**What is needed**
Look through the data below and extract, unchanged, the lines from the one that contains "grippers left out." to the one that contains "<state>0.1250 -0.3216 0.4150", both included.

**Supplied data**
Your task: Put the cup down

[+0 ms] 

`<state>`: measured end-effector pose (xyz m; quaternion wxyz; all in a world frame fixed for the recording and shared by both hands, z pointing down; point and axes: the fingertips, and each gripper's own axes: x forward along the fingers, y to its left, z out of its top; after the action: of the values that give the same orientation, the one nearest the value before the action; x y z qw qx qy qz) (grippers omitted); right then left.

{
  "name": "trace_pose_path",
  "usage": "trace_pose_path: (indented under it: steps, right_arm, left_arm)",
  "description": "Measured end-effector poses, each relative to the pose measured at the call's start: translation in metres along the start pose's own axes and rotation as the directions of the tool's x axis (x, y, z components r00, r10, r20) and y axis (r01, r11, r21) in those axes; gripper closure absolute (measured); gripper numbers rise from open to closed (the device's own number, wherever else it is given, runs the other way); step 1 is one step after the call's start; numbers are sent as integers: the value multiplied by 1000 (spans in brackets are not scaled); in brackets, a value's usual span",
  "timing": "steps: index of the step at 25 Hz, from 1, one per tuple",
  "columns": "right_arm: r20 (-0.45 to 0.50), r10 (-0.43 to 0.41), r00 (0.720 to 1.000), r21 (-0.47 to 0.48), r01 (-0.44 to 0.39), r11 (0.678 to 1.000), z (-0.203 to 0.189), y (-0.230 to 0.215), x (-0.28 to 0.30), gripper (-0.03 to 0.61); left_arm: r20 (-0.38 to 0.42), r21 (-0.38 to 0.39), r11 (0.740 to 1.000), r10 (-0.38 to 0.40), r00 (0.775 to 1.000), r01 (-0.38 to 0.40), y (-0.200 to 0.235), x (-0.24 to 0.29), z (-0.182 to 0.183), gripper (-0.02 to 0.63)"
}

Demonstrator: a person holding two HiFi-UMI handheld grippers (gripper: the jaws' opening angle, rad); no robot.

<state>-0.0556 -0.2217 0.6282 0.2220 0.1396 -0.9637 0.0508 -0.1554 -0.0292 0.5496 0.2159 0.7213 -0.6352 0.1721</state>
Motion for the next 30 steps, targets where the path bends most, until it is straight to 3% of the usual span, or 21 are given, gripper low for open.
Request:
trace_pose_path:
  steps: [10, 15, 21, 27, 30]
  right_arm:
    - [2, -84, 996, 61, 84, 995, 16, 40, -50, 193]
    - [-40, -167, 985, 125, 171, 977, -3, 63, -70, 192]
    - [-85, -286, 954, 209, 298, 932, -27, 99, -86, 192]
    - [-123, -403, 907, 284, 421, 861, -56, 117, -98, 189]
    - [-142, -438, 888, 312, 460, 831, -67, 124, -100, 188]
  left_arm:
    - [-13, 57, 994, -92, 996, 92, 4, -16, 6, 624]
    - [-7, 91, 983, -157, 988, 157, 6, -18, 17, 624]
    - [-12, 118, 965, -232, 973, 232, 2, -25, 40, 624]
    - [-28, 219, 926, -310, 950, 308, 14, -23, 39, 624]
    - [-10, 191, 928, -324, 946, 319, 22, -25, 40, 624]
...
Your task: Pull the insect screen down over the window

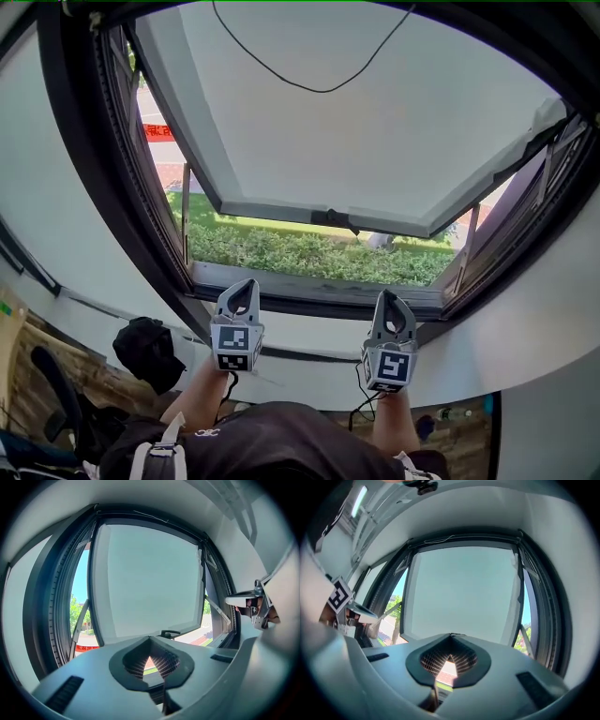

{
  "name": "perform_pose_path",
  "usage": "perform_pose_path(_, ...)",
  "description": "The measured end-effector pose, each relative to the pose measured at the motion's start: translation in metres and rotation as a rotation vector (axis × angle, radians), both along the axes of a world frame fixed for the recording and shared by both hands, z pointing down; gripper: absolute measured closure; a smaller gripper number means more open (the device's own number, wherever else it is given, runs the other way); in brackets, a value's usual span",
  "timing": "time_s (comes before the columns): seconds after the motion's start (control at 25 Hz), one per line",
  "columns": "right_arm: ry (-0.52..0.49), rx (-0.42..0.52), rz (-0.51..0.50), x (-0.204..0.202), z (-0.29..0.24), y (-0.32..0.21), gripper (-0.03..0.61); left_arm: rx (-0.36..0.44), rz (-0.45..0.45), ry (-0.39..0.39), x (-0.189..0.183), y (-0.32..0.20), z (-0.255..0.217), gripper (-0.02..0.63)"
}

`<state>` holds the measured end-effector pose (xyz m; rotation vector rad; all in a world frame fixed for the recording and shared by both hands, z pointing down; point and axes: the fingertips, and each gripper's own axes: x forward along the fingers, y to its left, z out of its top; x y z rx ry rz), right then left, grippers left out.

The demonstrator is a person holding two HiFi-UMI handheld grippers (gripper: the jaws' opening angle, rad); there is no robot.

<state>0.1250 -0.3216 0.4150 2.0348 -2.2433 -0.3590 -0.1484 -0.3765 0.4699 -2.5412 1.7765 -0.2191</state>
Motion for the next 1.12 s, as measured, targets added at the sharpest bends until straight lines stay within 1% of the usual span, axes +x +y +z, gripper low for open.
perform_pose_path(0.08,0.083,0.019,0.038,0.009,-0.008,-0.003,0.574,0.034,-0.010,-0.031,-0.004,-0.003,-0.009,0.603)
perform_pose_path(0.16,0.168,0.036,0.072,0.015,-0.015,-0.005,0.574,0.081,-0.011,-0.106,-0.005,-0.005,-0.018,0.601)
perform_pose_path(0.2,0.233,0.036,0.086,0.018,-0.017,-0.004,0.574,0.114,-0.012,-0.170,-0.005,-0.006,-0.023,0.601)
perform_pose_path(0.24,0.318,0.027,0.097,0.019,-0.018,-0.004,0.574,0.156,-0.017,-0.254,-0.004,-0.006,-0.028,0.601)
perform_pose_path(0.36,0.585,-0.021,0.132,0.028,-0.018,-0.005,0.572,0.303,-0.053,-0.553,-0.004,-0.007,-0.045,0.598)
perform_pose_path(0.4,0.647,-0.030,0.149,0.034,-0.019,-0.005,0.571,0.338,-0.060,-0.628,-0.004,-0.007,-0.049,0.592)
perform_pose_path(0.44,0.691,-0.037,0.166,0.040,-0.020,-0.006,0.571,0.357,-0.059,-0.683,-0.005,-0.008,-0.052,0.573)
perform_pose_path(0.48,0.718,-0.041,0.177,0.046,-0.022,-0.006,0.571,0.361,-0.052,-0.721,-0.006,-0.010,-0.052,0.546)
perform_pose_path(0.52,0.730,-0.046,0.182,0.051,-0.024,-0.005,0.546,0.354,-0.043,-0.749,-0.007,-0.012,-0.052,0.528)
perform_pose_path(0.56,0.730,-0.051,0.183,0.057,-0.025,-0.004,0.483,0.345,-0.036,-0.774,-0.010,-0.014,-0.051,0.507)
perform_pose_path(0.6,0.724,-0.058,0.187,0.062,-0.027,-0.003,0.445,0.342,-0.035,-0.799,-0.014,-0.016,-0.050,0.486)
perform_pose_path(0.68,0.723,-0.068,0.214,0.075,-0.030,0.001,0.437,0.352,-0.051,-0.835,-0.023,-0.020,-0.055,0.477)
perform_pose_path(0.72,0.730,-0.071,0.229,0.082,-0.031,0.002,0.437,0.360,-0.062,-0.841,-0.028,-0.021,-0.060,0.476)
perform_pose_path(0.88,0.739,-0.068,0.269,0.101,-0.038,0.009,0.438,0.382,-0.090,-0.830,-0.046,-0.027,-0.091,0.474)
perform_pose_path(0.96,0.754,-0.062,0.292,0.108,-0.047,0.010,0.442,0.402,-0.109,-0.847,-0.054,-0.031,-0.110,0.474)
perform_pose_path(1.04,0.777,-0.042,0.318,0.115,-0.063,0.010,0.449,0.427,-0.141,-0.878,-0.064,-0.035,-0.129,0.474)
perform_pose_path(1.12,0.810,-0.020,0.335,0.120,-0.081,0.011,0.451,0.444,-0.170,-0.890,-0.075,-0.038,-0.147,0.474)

**Answer for the task**
`<state>` holds the measured end-effector pose (xyz m; rotation vector rad; all in a world frame fixed for the recording and shared by both hands, z pointing down; point and axes: the fingertips, and each gripper's own axes: x forward along the fingers, y to its left, z out of its top; x y z rx ry rz), right then left, grippers left out.

The demonstrator is a person holding two HiFi-UMI handheld grippers (gripper: the jaws' opening angle, rad); there is no robot.

<state>0.1250 -0.3216 0.4150 2.0348 -2.2433 -0.3590 -0.1484 -0.3765 0.4699 -2.5412 1.7765 -0.2191</state>

The exercise was answered completely.